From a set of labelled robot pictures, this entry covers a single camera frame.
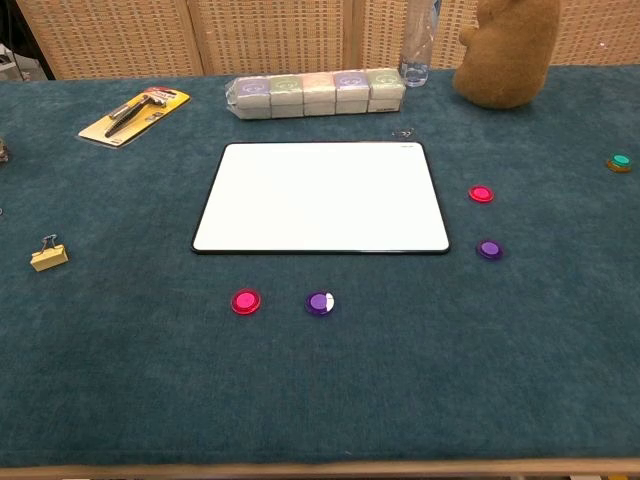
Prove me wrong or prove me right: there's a purple round magnet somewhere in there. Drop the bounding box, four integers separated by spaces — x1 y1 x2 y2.
304 291 336 317
476 239 504 261

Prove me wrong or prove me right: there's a white magnetic board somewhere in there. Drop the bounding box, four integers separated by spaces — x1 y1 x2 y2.
191 141 451 256

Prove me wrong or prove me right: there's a teal table cloth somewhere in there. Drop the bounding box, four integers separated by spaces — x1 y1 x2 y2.
0 64 640 469

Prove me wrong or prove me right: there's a wrapped pack of pastel boxes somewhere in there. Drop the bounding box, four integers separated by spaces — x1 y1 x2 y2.
223 68 407 121

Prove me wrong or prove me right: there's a clear plastic water bottle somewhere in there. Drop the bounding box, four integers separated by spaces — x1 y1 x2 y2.
398 0 443 89

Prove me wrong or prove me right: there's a razor in yellow blister pack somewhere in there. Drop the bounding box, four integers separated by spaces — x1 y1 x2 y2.
77 86 192 149

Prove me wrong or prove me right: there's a brown plush toy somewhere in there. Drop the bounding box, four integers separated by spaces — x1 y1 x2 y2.
452 0 561 110

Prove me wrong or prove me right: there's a yellow binder clip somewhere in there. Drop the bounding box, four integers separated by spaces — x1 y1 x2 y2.
29 233 70 273

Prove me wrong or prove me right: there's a wicker folding screen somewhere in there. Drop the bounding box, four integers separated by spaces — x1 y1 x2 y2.
14 0 640 81

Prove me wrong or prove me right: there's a black diagonal pole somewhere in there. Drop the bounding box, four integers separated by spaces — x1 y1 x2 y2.
9 0 56 81

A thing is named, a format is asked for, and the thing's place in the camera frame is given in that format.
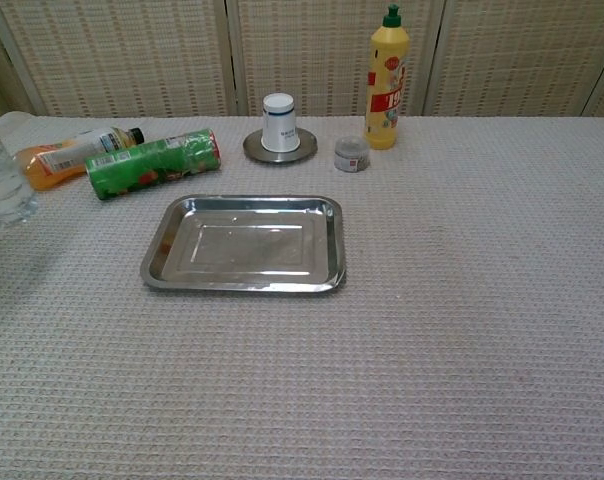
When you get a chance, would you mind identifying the round metal saucer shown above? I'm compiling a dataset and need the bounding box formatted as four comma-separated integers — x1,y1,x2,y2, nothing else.
242,128,319,164

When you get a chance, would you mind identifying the woven bamboo folding screen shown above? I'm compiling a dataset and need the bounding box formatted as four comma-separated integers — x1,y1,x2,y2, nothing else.
0,0,604,119

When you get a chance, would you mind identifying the yellow detergent bottle green cap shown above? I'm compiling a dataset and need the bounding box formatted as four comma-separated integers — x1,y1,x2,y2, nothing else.
363,3,411,151

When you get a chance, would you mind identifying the rectangular stainless steel tray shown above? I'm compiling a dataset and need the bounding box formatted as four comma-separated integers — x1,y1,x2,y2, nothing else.
139,194,347,294

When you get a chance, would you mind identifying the white paper cup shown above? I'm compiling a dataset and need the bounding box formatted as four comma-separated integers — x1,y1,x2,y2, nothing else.
260,92,302,153

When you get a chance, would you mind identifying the white waffle-weave tablecloth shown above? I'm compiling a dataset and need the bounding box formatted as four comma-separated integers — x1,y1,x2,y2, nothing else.
0,110,604,480

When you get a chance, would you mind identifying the transparent plastic water bottle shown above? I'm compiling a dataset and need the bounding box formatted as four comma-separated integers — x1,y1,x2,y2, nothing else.
0,121,40,229

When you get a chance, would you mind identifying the small clear round container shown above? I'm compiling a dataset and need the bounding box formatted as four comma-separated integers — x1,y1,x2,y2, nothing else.
333,136,371,174

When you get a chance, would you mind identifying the orange juice bottle black cap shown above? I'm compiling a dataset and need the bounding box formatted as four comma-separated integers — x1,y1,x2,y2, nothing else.
12,126,146,192

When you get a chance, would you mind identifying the green chip canister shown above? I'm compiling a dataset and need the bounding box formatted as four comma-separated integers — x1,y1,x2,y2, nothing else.
84,127,223,202

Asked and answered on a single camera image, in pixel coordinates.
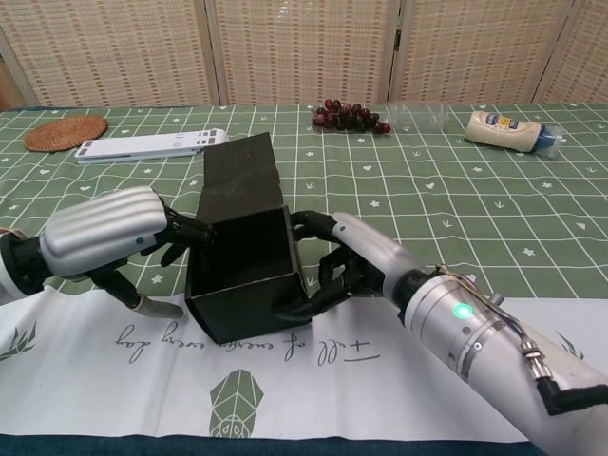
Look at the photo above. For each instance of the green checked deer tablecloth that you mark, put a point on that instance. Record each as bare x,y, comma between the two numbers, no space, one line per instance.
475,214

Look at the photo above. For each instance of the woven bamboo screen panel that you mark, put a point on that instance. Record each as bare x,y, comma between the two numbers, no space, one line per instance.
475,47
309,47
589,57
119,47

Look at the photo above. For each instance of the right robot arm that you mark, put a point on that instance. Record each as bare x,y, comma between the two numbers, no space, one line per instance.
475,332

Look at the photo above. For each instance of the mayonnaise squeeze bottle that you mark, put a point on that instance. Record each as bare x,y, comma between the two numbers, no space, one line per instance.
499,130

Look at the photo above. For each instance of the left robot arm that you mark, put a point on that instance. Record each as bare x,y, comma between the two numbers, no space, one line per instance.
19,266

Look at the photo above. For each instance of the white folding laptop stand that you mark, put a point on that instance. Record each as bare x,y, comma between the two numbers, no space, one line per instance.
142,145

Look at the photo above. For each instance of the bunch of red grapes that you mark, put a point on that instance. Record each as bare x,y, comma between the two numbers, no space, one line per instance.
347,119

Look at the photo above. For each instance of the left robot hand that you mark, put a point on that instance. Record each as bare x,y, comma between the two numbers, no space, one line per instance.
100,228

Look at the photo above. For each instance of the round woven rattan coaster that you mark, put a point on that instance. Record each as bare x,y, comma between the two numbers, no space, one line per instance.
66,133

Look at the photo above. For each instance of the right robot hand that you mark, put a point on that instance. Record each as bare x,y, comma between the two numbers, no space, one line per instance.
375,252

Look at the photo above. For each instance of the black cardboard box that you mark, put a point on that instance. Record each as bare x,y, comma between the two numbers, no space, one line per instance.
237,266

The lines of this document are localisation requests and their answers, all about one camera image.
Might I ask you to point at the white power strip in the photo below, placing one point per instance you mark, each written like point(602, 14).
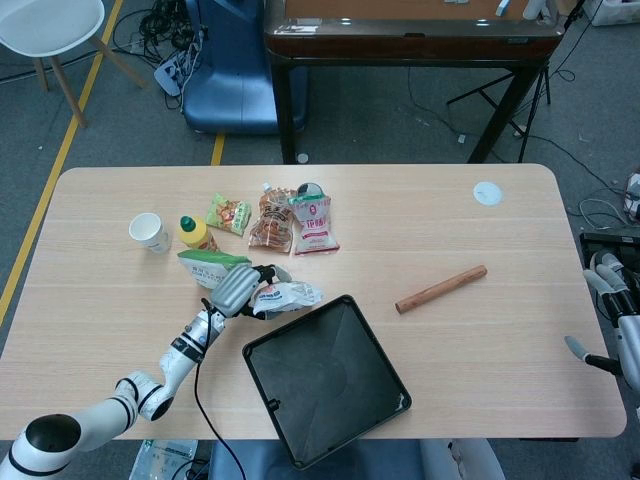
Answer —
point(170, 75)

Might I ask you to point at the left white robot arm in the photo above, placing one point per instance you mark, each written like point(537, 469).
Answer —
point(170, 365)

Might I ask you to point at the black case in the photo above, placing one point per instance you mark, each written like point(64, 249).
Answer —
point(607, 245)

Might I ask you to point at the white storage box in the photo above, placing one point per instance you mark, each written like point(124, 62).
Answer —
point(617, 10)

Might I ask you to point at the green snack packet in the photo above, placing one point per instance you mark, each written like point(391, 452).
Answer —
point(229, 215)

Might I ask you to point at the white paper cup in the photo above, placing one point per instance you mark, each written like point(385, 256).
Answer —
point(149, 234)

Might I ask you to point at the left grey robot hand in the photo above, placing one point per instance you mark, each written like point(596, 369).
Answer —
point(235, 290)

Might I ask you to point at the brown sauce pouch with spout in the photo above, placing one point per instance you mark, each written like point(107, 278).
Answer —
point(272, 222)

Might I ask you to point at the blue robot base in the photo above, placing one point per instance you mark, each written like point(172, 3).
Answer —
point(235, 75)

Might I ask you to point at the green and white snack bag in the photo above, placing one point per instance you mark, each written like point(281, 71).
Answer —
point(207, 265)

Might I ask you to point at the white round table grommet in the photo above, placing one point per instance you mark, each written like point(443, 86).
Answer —
point(487, 193)

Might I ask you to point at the white sugar packet blue print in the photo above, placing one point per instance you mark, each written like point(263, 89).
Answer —
point(285, 297)

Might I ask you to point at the pink and white snack bag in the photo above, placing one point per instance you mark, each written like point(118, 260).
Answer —
point(314, 227)

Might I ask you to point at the yellow bottle green cap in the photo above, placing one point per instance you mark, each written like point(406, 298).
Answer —
point(196, 235)

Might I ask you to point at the clear plastic bag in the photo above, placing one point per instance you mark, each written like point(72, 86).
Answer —
point(162, 457)

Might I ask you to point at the white chair wooden legs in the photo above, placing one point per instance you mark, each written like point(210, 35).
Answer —
point(45, 25)

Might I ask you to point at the wooden rolling pin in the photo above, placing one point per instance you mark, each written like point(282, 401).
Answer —
point(440, 290)

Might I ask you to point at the brown mahjong table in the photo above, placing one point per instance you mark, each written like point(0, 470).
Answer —
point(410, 45)

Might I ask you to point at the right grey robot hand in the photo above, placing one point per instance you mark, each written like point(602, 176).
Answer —
point(630, 340)

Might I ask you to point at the black plastic tray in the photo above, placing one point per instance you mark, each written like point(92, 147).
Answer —
point(325, 380)

◇ ◇ ◇ ◇ ◇

§ **WORK ORDER**
Could you filter the material above and copy each line that holds the word "single"?

§ **EXERCISE SOLUTION**
From a set of labelled robot pictures, this entry covers a single camera frame.
Asked and answered on a single camera image, in pixel coordinates.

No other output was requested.